The landlord can write such a post, which shows that you are taking on the family as a person, easing family conflicts, and showing the power and influence of children on the family.
At the same time, your father's problem, through the landlord's account, already has some obvious signs. But these signs, I am not convenient to tell you for the time being. Because real psychological counseling is not to analyze your problems for you and then tell you, but to help you realize that the problem is in the first place, not only to know, but to experience and recognize.
These are things that can only be done after you have established a trusting relationship with your counselor. So, for your father's situation, the advice I can give you for the time being is: First, he has his own personality flaws and a lack of ways to deal with things.
Second, he himself lacks a sense of security, family identity, and accomplishment. These are the reasons why he did the way he did. Therefore, when these essential problems of the father are gradually resolved, it will be possible to talk about the harmony of your family.
In addition, the two most difficult points in this case are, first, that your father is too old. Many clients over the age of 40 are very difficult to change. The second is that he himself must have a desire to seek healing. If he resists counseling, he can't.

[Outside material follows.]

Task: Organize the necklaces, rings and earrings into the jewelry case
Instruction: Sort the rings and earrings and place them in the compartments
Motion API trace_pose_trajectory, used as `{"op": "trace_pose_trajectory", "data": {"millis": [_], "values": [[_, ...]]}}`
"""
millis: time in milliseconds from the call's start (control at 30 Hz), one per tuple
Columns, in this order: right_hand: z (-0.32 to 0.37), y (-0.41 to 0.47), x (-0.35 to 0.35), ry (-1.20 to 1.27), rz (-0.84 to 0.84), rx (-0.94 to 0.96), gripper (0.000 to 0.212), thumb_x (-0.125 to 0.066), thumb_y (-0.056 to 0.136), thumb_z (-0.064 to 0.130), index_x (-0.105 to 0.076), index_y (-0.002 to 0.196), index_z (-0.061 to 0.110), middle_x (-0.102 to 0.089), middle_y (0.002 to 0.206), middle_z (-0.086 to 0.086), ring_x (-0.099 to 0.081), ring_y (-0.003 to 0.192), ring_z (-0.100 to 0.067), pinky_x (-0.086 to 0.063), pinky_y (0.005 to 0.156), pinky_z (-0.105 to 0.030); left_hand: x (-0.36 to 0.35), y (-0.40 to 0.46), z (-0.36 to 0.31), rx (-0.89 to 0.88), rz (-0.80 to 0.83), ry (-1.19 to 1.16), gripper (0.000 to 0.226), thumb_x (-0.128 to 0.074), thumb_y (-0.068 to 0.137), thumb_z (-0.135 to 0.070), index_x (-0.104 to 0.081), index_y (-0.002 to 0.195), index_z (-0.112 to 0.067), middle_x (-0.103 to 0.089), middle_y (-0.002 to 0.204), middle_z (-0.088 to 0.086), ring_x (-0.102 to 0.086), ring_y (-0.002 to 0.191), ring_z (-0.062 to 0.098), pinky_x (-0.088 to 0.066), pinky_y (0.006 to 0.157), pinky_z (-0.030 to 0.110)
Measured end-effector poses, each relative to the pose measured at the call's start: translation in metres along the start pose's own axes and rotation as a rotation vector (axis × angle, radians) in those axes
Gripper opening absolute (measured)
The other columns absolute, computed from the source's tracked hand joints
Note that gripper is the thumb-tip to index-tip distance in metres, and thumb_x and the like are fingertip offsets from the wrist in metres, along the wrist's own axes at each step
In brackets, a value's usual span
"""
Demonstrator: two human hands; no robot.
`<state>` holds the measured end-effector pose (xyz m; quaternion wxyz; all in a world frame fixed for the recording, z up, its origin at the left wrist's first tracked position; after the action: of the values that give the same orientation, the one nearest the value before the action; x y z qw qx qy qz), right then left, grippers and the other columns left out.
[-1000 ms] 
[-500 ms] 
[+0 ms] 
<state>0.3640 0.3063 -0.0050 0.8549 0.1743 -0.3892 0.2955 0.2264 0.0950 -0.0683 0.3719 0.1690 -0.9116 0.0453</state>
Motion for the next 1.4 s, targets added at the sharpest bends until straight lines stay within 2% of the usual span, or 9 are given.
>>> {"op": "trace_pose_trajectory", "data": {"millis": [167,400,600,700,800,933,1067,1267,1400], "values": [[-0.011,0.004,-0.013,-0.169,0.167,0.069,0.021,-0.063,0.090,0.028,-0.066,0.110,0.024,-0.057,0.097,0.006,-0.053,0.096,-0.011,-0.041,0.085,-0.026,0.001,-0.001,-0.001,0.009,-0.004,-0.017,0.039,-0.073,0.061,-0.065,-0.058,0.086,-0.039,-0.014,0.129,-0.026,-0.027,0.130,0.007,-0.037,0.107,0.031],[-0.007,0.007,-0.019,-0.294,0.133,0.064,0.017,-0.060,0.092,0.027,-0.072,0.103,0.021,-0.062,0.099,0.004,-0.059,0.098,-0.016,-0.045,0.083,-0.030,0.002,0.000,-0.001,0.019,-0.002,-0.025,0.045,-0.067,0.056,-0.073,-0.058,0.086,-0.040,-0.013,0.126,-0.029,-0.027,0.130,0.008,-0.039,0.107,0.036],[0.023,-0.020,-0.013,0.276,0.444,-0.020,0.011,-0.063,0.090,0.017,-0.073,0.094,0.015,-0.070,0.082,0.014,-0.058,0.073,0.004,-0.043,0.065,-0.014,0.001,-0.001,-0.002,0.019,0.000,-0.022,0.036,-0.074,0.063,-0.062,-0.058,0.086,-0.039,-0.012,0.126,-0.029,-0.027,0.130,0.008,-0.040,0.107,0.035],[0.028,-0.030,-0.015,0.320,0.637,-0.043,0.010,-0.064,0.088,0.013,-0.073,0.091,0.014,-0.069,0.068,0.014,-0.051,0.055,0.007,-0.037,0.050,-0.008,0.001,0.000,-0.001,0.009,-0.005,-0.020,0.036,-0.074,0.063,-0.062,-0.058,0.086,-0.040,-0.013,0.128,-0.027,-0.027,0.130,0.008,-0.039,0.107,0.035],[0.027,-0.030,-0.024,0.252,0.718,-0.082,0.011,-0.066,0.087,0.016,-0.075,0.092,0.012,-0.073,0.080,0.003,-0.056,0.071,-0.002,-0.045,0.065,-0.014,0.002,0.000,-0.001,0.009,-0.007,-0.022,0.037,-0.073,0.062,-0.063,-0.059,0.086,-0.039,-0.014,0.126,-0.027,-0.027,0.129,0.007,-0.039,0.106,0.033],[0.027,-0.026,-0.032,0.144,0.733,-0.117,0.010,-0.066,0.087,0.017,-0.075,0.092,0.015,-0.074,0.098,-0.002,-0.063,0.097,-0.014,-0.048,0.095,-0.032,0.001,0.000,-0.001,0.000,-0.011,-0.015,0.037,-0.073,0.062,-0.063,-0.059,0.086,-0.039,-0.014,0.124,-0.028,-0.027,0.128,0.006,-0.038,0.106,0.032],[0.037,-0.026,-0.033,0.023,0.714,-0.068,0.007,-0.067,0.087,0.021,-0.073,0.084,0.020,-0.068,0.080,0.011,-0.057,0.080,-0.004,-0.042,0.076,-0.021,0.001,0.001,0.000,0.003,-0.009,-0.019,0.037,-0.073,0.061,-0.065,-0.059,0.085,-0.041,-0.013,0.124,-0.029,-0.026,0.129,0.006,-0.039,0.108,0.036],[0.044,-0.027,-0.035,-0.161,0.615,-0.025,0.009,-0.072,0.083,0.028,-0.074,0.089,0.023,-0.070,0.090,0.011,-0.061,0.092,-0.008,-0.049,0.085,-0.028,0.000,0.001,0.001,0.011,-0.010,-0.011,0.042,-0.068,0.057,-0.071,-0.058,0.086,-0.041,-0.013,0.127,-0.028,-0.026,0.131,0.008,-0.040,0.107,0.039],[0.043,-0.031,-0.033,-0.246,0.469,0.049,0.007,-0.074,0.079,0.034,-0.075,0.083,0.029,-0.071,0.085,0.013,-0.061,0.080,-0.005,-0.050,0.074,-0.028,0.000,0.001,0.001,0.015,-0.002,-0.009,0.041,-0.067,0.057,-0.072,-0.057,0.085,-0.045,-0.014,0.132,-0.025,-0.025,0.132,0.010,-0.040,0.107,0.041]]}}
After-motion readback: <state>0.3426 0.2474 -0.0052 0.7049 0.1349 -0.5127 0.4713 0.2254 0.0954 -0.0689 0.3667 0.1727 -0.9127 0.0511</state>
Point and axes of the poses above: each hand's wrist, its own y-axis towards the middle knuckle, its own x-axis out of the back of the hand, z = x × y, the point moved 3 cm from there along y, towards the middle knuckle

So, what we can do is that the landlord and the landlord first go through psychological counseling to understand the real reason for the matter, and see what you can do first to deal with your father; Secondly, what can you do to influence him, to bring him in, to gradually influence him. Therefore, in the end, it is recommended that the landlord go to life to find a suitable psychological counselor (not a doctor who prescribes medicine in the hospital) and do face-to-face counseling. It can be you and your mother who do it first.
This would be a more objective option.